Abstract:
About 10% of the adult population globally is afflicted by chronic kidney disease (CKD),
one of the top 20 causes of death worldwide. Sri Lanka, one of the countries most severely afflicted by CKD, has been identified as having a high prevalence of CKD in 10 out of 25 districts, including Anuradhapura. Patients frequently overlook the disease in the early stages of CKD since there are no obvious symptoms. Therefore, it is critical to identify CKD early to provide patients with prompt care and slow the disease’s progression. The present manual methods for CKD detection have a number of drawbacks, including a lack of specialized doctors, high expenses for diagnosis and treatment, particularly in developing nations; a long detection period and low accuracy.

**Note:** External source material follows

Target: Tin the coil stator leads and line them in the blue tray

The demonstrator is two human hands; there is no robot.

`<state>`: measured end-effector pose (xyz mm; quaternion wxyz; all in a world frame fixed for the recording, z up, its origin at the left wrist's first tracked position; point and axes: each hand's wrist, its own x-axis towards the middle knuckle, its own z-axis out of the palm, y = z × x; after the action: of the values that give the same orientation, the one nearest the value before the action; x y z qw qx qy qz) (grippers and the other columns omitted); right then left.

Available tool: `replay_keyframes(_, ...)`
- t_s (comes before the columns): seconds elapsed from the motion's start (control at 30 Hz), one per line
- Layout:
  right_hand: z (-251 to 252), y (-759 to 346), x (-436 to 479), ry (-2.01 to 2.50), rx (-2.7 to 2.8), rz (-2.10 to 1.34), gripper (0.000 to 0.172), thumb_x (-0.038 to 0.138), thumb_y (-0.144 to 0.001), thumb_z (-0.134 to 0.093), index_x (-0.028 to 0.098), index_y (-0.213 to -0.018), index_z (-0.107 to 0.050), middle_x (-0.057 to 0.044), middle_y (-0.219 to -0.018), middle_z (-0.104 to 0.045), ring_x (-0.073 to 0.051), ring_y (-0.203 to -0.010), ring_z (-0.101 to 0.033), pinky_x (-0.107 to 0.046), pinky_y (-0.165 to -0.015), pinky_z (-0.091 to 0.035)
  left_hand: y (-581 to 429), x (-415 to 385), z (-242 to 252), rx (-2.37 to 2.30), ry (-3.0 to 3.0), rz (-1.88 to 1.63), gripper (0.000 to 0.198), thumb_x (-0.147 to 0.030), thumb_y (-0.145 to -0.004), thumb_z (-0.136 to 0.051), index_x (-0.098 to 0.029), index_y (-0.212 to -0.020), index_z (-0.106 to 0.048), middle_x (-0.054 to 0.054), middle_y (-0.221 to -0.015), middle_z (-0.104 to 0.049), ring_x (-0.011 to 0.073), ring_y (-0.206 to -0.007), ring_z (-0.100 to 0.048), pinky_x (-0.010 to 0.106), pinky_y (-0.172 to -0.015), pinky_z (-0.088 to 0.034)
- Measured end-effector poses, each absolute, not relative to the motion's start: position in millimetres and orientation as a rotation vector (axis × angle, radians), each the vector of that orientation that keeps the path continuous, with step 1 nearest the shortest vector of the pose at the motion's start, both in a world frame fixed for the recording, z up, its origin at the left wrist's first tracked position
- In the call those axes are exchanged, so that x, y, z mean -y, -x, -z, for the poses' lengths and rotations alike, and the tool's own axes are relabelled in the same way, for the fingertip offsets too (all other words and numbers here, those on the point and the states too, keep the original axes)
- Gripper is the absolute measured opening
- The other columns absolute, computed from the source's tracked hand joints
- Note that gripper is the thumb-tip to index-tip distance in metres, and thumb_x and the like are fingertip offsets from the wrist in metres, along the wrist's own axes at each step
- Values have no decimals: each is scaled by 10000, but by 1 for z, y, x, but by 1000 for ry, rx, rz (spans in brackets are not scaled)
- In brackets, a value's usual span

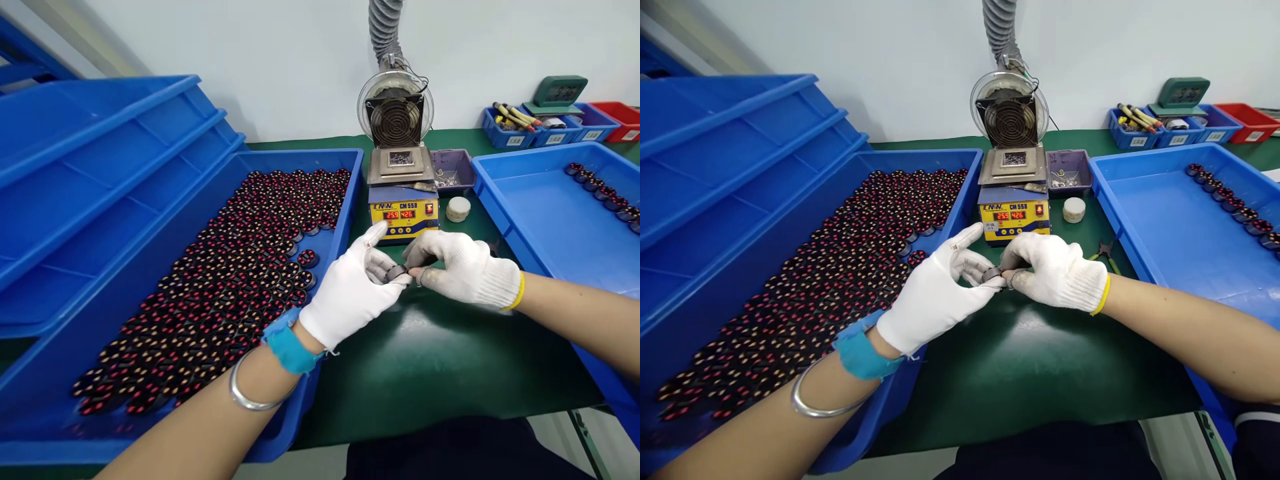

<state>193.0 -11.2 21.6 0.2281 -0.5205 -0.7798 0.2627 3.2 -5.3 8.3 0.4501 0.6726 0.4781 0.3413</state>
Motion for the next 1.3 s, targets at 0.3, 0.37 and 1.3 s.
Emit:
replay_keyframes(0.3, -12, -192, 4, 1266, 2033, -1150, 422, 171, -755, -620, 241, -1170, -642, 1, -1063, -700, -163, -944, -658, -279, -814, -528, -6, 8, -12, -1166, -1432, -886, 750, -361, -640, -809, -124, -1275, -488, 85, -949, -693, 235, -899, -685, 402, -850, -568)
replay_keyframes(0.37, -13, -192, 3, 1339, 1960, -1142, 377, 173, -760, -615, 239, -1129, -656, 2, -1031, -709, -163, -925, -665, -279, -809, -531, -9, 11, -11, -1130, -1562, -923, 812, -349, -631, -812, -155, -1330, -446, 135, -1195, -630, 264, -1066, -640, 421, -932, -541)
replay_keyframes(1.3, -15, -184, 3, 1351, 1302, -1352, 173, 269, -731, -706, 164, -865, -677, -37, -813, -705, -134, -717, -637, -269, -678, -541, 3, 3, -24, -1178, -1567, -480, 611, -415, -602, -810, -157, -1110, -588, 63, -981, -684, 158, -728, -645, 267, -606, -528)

In recent years, early CKD detection has been greatly aided by machine learning techniques. In this study, we developed a diagnosis system to detect chronic kidney diseases at any stage. Importantly, the data was collected from Anuradhapura district, Sri Lanka. Data preprocessing was performed, especially filling missing values using the k–nearest neighbor (KNN) imputation method with different k values (k= 3, 5, 7, 9, and 11). Stepwise forward and backward selection methods were used then for selecting the
optimal features in the CKD dataset for all k values. To create the most accurate model using machine learning algorithms, four machine learning algorithms (Multiple Logistic Regression, Random Forest, Support Vector Machine, and KNN) were utilized and the accuracy compared with each k dataset. The Random Forest classification algorithm is given the highest accuracy of 96% and other evaluation metrics for the k values 3, 5, 7, and 9. The system is based on Sri Lankan data, which will aid those who can detect CKD early on.